* PROBLEM DESCRIPTION: Your reply should consist only of the lines from the one with "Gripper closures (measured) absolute" through the end of the entries, transcribed exactly. Pictures stay out.

· · · · · · ·

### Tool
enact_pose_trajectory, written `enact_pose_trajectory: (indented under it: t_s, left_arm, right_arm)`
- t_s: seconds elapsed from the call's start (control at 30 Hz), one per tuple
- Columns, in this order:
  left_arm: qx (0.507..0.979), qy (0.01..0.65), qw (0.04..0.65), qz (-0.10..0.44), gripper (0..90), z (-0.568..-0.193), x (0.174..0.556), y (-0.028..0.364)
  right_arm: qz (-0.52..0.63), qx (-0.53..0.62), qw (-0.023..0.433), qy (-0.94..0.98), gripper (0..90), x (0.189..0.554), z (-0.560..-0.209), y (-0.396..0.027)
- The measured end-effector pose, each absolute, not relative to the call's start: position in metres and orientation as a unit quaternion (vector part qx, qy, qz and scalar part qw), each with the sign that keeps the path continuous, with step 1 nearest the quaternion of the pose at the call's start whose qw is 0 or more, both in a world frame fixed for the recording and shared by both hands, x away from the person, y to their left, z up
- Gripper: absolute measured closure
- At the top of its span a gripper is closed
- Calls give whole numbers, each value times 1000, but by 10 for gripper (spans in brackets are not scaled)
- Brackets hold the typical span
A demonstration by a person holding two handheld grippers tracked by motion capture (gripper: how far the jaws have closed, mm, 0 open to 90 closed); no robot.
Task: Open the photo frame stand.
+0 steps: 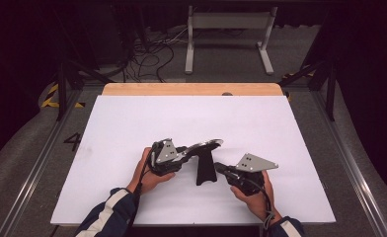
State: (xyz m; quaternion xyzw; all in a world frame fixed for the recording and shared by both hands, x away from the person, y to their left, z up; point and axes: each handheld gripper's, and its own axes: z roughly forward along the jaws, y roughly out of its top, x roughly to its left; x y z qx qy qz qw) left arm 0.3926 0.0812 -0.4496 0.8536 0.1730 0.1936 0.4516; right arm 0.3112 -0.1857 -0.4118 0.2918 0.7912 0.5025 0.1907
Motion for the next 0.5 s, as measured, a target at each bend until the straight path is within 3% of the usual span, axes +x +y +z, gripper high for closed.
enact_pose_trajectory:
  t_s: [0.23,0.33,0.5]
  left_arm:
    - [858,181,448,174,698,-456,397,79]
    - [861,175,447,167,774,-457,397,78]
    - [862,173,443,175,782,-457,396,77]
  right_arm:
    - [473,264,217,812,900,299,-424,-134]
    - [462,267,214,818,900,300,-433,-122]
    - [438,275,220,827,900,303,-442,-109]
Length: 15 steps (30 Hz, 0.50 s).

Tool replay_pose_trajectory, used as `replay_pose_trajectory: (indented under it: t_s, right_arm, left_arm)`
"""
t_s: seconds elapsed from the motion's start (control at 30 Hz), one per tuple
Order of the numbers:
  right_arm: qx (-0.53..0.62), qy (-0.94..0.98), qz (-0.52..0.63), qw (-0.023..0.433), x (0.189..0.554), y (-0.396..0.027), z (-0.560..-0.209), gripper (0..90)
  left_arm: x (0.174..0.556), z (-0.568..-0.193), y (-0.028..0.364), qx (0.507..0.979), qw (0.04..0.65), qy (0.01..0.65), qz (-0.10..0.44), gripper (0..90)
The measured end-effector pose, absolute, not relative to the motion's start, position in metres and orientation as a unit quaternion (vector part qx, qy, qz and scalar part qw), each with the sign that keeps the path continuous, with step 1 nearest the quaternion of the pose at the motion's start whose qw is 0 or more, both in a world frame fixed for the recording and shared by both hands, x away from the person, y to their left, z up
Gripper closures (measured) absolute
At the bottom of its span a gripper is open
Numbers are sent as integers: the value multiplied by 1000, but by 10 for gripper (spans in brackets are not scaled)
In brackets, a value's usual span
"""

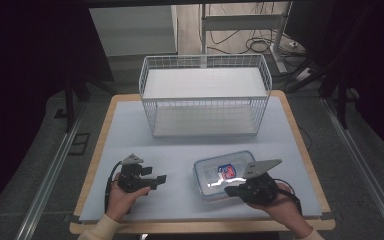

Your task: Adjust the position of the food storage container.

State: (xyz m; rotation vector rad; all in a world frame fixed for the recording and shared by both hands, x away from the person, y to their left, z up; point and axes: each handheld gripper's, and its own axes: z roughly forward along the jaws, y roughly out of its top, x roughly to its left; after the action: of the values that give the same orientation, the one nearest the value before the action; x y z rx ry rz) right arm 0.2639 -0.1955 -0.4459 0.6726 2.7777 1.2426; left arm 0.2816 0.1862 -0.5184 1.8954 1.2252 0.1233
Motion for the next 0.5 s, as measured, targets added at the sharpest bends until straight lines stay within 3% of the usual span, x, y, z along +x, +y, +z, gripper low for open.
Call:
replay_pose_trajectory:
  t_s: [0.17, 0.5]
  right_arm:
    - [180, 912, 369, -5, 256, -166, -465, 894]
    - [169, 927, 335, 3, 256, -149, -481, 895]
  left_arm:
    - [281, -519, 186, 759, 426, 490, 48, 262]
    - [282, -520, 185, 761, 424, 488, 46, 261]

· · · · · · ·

* COMPLETED TASK:
Gripper closures (measured) absolute
At the bottom of its span a gripper is open
Numbers are sent as integers: the value multiplied by 1000, but by 10 for gripper (spans in brackets are not scaled)
In brackets, a value's usual span
"""


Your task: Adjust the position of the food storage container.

State: (xyz m; rotation vector rad; all in a world frame fixed for the recording and shared by both hands, x away from the person, y to their left, z up; point and axes: each handheld gripper's, and its own axes: z roughly forward along the jaws, y roughly out of its top, x roughly to its left; after the action: of the values that give the same orientation, the one nearest the value before the action; x y z rx ry rz) right arm 0.2639 -0.1955 -0.4459 0.6726 2.7777 1.2426; left arm 0.2816 0.1862 -0.5184 1.8954 1.2252 0.1233
Motion for the next 0.5 s, as measured, targets added at the sharpest bends until straight lines stay within 3% of the usual span, x, y, z along +x, +y, +z, gripper low for open.
Call:
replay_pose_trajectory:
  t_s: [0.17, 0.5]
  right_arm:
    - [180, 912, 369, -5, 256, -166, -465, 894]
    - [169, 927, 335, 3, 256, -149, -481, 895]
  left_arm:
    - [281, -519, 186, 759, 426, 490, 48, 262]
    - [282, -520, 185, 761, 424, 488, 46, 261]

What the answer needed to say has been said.